Far from having won the battle with Baba, she'd put a load of fresh ammunition into his hands.
'Go home. Quick,' she whispered to Trixie, who leaped onto her bike and sailed off as if a pack of hounds was behind her. Saroj looked up at the windows. No Baba watching. She slipped between the hibiscus bush and the palings and curled up to wait for Ganesh. Her heart throbbed so loudly she could hear it. Baba's revenge, she knew, would not be of the volcano-erupting sort. It would be of the key-turning-slowly-in-the-lock variety.
She was r
ight. Biting Baba only proved to him that she was too hot to handle.
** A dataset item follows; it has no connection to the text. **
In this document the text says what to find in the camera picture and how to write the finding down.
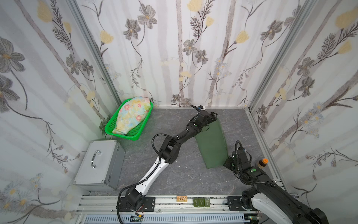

Baba did not strike her this time. Instead, he brought forward the wedding date.
She was to be married the moment she turned fourteen, the minimum marriageable age for girls.
Indrani refused to wear the sari Trixie had touched. Baba sent a telegram to Calcutta, asking for a new one to be rushed over by express air-mail. The exquisite peacock-and-roses sari was still perfectly usable, though polluted by an African hand. Saroj's punishment was to wear that sari on her own wedding day.
‘Oh Ghosh!’ said Ganesh when he heard.
14
Chapter Fourteen
Savitri
Madras, 1923
Gopal did not take his babysitting role very seriously, and was not with them the day the king cobra came. He was a dreamy, sensitive lad of thirteen and, not accustomed to Mr Baldwin's unorthodox methods, preferred to sit by himself in the school room or in the rose arbour, reading, for Gopal was not only clever, he was ambitious. One day he would write the Great Indian Modern Novel. In English. He already had a title for it: Ocean of Tears.